# Structure of JPK Archives.

JPK files are zipped archives, containing data and header files, arranged into a top level folder containing one header filer (named `header.properties`) and several subfolders. To my knowledge, there are 3 different types of archives:

* **simple force scan**, with default file extension `.jpk-force`. This type contains a single force spectroscopy recording.
* **nt force scan**, with default file extension `.jpk-nt-force`. This contains data recorded with JPK Instruments' NanoTracker system (optical tweezers).
* **force scan map**, default extension `.jpk-force-map`. This type contains a 'force map', a collection of simple force scans.

The following is a closer look at the archive structure. Common features are described first, followed by a list of features unique to the different archive types.

## Common features of JPK archives

* There is a header file at the top level named `header.properties`. This file appears to contain parameters all subfolders have in common.

* There can be a folder named `shared-data`. It contains another header file with the same name as the top level header, by full path it should be `shared-data/header.properties`. It contains parameters that sometimes is referred to by header files in subfolders. It uses a system of indices to discriminate between blocks of parameters. This indices are then referred to by the header files in subfolders. **WARNING** I do not know if I covered all cases of links from local headers to the shared header. This might lead to errors in conversion from raw data to physical units. I list the cases that I implemented at the bottom under 'Links to shared header'.

## Subfolders in **simple force scans** and **nt force scans**

These two archive types seem to have the same structure.

* There is a folder named `segments`. It contains subfolders with integers as names. Each subfolder stands for one segment of the recording.

  * Each subfolder contains a header file named `segment-header.properties`. The parameters of this header file are only valid for one single segment. Among the parameters is one specifying the type of segment: whether it's an extension, a retraction or a pause. It also contains information on what channels are present in this segment, and how to convert the raw data to physical data.

  * Each subfolder contains another folder named `channels`.

    * The `channels` folder contains pure data files, no headers or meta-data of any form. The files' names are identical to the channels' names, followed by the extension `.dat`. The data type is specified in the `segment-header.properties` file above. The data type has to be known to read the binary data in the files and convert it into a python data type. All data appears to be stored in C structs and can be converted using the python module `struct`'s function `unpack`.
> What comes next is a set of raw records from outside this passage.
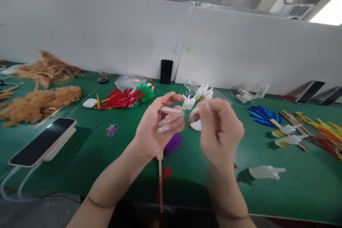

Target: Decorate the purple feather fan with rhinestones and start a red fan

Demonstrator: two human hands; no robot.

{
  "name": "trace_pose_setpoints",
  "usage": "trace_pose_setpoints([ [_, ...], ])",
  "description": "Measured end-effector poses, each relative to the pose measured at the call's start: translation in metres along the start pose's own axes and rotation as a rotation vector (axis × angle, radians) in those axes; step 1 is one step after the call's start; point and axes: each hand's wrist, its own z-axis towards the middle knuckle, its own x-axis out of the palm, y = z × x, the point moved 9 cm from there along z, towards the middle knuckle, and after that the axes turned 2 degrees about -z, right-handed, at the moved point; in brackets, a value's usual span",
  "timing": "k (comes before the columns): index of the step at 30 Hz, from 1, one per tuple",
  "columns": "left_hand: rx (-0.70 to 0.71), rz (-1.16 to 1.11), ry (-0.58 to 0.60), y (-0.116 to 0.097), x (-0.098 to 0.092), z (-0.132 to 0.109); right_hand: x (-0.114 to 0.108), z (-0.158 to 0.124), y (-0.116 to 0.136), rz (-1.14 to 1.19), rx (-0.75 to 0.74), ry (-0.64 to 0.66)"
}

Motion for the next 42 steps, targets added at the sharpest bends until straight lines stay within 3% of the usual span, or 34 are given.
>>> trace_pose_setpoints([
  [2,-0.024,-0.035,-0.021,-0.001,-0.002,0.001,-0.004,0.001,-0.010,0.043,0.099,0.008],
  [5,-0.004,-0.018,-0.055,-0.008,-0.005,-0.001,0.005,-0.001,-0.019,0.147,0.220,0.133],
  [9,0.042,0.054,-0.080,-0.012,-0.007,-0.004,0.017,-0.010,-0.020,0.260,0.335,0.275],
  [14,0.093,0.165,-0.122,-0.014,-0.008,-0.006,0.027,-0.017,-0.018,0.405,0.432,0.339],
  [20,0.161,0.271,-0.132,-0.015,-0.008,-0.009,0.040,-0.022,-0.016,0.595,0.492,0.426],
  [27,0.266,0.368,-0.082,-0.022,-0.002,-0.017,0.041,-0.027,-0.020,0.709,0.572,0.391],
  [36,0.244,0.247,0.021,-0.012,0.013,-0.020,0.043,-0.029,-0.011,0.920,0.531,0.478],
  [42,0.206,0.157,0.102,-0.007,0.015,-0.020,0.043,-0.035,-0.008,1.020,0.543,0.459],
])
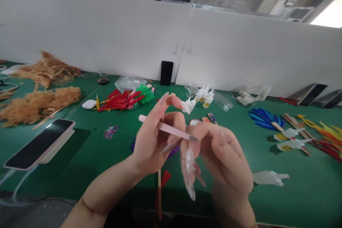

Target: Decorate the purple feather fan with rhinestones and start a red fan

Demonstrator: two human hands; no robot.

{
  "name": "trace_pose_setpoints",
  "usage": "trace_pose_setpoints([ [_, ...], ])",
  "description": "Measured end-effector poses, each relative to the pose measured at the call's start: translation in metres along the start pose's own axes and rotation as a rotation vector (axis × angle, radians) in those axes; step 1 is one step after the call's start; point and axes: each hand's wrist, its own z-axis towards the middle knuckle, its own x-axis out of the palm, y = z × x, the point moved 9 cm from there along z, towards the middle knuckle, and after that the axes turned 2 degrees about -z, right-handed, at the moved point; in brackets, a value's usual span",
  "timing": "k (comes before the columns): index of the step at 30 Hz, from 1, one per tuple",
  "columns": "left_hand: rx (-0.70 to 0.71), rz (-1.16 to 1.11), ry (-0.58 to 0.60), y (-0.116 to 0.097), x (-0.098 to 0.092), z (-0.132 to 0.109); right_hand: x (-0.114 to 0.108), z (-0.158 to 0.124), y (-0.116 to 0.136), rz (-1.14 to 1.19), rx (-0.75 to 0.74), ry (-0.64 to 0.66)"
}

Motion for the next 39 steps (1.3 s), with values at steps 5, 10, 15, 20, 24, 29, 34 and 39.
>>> trace_pose_setpoints([
  [5,-0.011,-0.018,0.021,0.004,-0.002,0.002,-0.003,0.001,0.000,-0.026,-0.001,-0.066],
  [10,0.000,-0.008,0.034,0.003,0.001,0.003,0.000,0.001,-0.003,0.022,0.063,-0.014],
  [15,0.025,-0.013,0.050,0.002,0.002,0.002,0.000,0.003,-0.002,0.017,0.063,-0.023],
  [20,0.029,-0.022,0.071,0.003,0.004,0.002,0.001,0.000,0.006,-0.100,-0.015,-0.046],
  [24,0.032,-0.010,0.056,0.002,0.002,0.002,0.000,-0.004,0.011,-0.205,-0.065,-0.092],
  [29,0.177,0.123,0.041,-0.012,-0.001,-0.002,-0.005,-0.006,0.014,-0.319,-0.093,-0.162],
  [34,0.283,0.260,0.061,-0.019,-0.002,-0.004,-0.007,-0.005,0.018,-0.461,-0.094,-0.187],
  [39,0.427,0.313,0.210,-0.027,0.008,-0.008,-0.016,-0.005,0.036,-0.541,-0.207,-0.317],
])
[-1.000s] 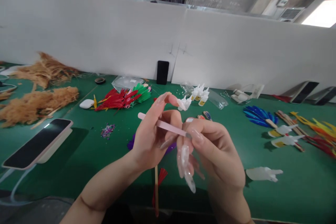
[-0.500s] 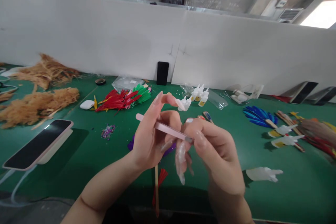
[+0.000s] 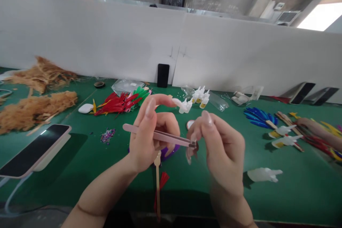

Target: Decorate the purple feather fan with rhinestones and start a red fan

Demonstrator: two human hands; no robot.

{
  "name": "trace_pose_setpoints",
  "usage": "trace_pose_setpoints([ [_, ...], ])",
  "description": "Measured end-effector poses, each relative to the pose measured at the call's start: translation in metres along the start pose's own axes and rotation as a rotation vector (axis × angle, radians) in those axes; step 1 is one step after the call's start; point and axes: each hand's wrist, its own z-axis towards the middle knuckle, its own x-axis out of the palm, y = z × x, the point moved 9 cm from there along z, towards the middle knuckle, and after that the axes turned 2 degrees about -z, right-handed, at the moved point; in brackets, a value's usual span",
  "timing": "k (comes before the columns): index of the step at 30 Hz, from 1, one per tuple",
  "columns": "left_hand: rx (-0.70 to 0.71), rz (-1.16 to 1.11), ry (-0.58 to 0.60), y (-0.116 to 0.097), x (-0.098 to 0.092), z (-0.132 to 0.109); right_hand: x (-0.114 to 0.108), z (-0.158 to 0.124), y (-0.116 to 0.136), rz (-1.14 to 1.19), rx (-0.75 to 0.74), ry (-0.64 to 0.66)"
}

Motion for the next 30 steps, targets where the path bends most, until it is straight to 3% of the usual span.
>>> trace_pose_setpoints([
  [8,0.258,0.316,0.166,-0.030,0.004,-0.005,-0.009,-0.003,0.004,-0.094,0.041,0.018],
  [13,0.228,0.371,0.088,-0.034,-0.006,-0.008,-0.008,-0.006,0.001,-0.050,0.077,0.062],
  [21,0.234,0.393,0.005,-0.034,0.000,-0.011,-0.008,-0.006,0.006,-0.096,0.003,0.043],
  [30,0.163,0.437,0.066,-0.030,0.004,-0.003,-0.011,-0.004,0.011,-0.298,-0.054,0.034],
])
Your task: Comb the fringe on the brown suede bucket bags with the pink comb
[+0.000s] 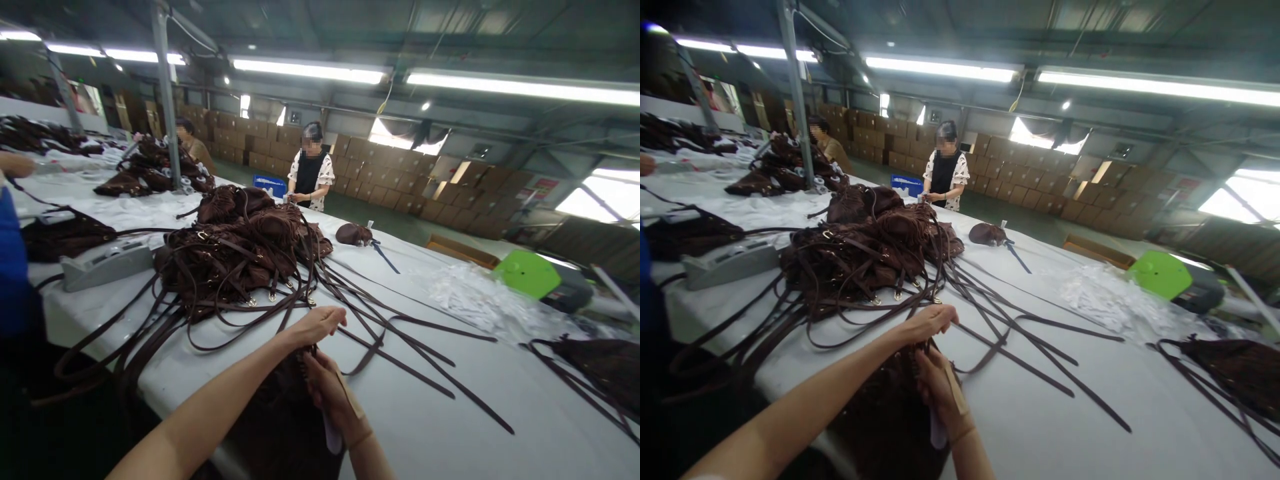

## Additional files in **force scan maps**

This archive type has some additional files at the top level: 
* `thumbnail.jpg`, `data-image.force`. Both seem to be preview images, maybe with different file types for different systems, not sure.

* A folder named `index`. It contains subfolders with integers as names. Each of these folders holds the data of one pixel of the force map and parameters valid only for one pixel.

  * The contents of each of those folders are identical to that of a simple force scan. They contain another `header.properties` and a `segments` folder. 

## Links to shared header

#### General rule

The header files contain many parameters (one per line), they have the form of keywords separated by dots, followed by an equal sign and a value. Here is an example from a header file:
```
channel.ySignal1.data.num-points=16384
```
A parameter line can also contain a link to parameters in the shared header. They take the following form:
```
<keyword_1>.<keyword_2>...<keyword_n>.<link_label>-info.*=i
```
where `i` is an integer.  
This links to parameters starting with `<link_label>-info.i` in the shared header, like so:
```
<link_label>-info.i.<keyword_a1>.<keyword_a2> = value_a
<link_label>-info.i.<keyword_b1> = value_b
```
and so on. These would then be considered in the local header as 
```
<keyword_1>.<keyword_2>...<keyword_n>.<keyword_a1>.<keyword_a2> = value_a
<keyword_1>.<keyword_2>...<keyword_n>.<keyword_b1> = value_b
```
In other words, you leave out the label with the '-info' suffix and the integer and append the keywords and values that follow in the shared header.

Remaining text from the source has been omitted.